Exercise brief:
From the records below, copy each line in which the string "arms" occurs.

Listed records:
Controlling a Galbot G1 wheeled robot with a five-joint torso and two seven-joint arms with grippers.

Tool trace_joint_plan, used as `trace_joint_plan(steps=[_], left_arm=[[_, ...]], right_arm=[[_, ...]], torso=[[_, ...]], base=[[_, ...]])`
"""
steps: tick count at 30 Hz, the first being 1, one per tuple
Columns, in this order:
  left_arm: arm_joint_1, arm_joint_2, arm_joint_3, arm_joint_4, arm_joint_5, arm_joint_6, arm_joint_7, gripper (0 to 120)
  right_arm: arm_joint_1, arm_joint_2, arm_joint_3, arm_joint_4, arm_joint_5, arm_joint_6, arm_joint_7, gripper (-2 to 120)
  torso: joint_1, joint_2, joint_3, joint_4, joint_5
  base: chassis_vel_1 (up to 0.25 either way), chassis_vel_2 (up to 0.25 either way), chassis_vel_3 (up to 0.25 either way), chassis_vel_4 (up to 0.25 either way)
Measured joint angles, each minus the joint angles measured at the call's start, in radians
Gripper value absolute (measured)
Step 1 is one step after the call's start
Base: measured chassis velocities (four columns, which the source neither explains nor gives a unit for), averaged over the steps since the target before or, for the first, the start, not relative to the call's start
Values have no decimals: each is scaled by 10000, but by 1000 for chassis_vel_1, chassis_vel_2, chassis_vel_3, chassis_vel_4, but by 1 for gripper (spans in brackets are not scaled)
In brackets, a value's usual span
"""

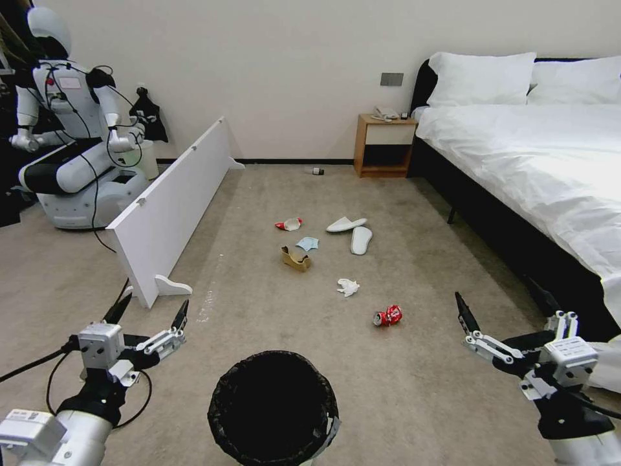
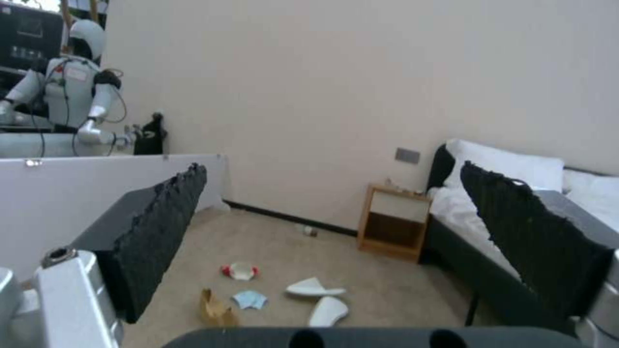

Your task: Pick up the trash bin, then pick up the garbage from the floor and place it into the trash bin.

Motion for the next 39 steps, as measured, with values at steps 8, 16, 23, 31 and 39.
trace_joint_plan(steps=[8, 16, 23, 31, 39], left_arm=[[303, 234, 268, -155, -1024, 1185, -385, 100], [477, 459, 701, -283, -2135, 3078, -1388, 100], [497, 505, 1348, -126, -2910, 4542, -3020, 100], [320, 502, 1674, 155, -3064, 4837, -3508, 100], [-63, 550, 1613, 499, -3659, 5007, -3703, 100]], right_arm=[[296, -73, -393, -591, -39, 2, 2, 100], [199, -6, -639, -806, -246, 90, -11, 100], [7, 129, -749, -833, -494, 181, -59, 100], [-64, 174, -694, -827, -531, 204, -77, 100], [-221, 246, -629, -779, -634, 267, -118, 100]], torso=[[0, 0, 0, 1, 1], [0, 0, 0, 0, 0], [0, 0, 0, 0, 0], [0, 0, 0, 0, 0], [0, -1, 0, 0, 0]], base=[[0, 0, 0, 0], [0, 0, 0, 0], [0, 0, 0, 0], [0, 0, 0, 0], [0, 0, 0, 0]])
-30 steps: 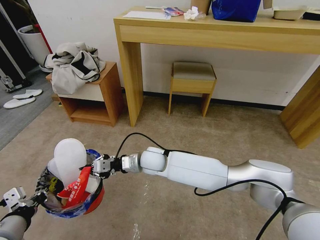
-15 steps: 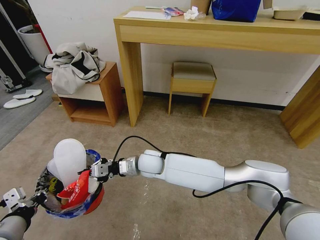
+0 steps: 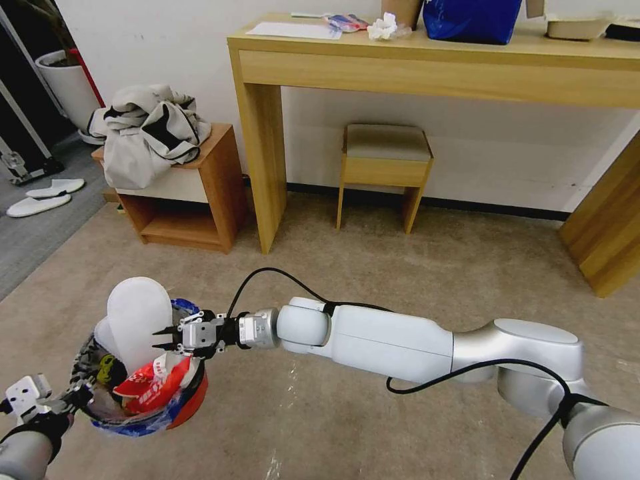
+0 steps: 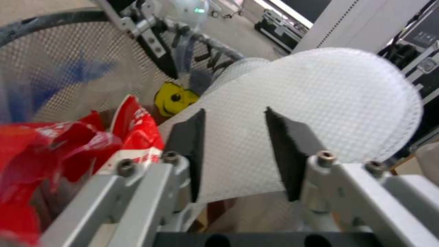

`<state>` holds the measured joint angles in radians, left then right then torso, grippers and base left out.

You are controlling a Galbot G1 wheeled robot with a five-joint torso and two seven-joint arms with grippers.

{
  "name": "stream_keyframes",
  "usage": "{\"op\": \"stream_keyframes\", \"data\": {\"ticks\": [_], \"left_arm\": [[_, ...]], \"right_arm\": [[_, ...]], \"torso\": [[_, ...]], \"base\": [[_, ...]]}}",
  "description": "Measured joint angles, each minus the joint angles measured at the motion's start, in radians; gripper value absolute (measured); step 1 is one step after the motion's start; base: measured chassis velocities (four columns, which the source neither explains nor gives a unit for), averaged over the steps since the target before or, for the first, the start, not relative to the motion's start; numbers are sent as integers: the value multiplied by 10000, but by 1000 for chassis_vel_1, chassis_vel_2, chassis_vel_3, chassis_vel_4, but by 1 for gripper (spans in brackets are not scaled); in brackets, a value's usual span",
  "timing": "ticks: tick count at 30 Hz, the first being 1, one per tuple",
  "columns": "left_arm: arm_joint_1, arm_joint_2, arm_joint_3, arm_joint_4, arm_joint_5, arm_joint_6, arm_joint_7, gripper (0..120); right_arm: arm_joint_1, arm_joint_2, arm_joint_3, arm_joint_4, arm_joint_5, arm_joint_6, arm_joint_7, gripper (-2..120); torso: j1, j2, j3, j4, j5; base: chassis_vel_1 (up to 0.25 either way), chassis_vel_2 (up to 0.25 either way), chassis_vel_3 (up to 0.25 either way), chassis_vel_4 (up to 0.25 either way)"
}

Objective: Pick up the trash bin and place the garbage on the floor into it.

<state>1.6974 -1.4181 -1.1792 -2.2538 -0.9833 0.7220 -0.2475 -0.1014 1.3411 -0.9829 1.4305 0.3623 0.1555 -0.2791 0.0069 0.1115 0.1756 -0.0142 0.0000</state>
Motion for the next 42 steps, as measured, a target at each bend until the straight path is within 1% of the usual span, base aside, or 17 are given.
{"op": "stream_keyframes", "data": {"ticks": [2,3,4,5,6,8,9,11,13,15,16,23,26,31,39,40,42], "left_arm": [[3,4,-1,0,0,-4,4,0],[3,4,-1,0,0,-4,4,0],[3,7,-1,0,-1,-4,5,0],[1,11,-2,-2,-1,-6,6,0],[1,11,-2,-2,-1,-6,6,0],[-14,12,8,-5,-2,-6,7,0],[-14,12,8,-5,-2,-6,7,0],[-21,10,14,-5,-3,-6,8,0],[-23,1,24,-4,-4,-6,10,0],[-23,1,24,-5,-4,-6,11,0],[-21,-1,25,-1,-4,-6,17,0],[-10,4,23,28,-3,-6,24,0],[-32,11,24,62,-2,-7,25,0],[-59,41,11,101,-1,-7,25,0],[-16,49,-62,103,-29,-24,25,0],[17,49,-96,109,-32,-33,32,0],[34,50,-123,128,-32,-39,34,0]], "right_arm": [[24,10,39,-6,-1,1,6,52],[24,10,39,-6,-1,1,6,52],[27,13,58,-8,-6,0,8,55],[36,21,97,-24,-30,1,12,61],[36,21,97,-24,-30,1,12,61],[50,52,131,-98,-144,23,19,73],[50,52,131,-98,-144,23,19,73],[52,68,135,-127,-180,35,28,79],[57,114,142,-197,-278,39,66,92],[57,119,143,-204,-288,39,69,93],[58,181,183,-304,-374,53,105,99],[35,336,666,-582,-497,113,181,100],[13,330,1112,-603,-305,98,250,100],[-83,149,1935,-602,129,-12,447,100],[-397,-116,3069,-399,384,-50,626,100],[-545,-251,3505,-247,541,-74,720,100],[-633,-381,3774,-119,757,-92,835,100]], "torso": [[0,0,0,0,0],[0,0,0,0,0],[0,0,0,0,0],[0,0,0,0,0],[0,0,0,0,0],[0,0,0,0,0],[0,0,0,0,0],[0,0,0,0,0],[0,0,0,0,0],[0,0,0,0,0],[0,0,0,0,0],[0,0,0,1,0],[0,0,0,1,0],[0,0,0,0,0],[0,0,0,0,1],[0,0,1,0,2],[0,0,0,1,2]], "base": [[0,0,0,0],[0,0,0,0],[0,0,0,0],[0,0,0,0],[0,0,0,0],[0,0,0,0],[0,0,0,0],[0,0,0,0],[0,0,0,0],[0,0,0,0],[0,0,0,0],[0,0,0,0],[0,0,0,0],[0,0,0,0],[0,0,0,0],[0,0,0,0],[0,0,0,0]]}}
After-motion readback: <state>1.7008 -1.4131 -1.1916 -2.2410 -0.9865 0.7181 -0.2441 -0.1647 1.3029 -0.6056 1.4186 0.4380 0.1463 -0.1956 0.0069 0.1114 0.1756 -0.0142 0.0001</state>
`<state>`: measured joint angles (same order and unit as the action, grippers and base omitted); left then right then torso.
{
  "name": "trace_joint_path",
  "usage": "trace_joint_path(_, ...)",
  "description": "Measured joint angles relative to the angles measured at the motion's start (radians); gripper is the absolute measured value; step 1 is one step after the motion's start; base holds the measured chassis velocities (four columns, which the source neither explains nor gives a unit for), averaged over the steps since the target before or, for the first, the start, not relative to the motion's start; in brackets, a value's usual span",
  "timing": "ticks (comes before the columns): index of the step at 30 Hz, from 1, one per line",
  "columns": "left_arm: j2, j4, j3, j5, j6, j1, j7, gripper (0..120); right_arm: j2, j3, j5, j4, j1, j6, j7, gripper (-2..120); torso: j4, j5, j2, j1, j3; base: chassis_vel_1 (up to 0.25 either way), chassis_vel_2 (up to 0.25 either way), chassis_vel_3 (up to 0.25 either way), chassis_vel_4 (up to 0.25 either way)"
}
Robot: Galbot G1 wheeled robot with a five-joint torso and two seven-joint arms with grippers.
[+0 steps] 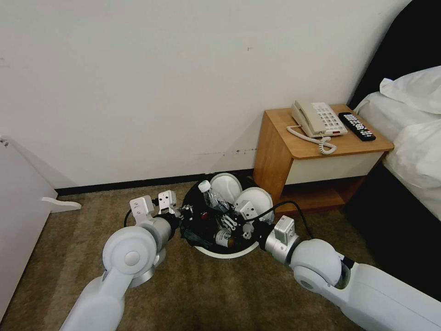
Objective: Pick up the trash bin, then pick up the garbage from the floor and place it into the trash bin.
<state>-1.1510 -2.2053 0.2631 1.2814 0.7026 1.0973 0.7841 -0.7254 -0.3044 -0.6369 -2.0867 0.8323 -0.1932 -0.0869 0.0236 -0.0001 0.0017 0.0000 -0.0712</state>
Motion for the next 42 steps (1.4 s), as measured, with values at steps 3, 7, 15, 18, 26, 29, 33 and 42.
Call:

Task solution:
Controlling a Galbot G1 wheeled robot with a five-joint torso and two seven-joint arms with grippers.
You are controlling a Galbot G1 wheeled robot with a five-joint torso and two seven-joint arms with grippers.
Robot: Galbot G1 wheeled robot with a five-joint torso and two seven-joint arms with grippers.

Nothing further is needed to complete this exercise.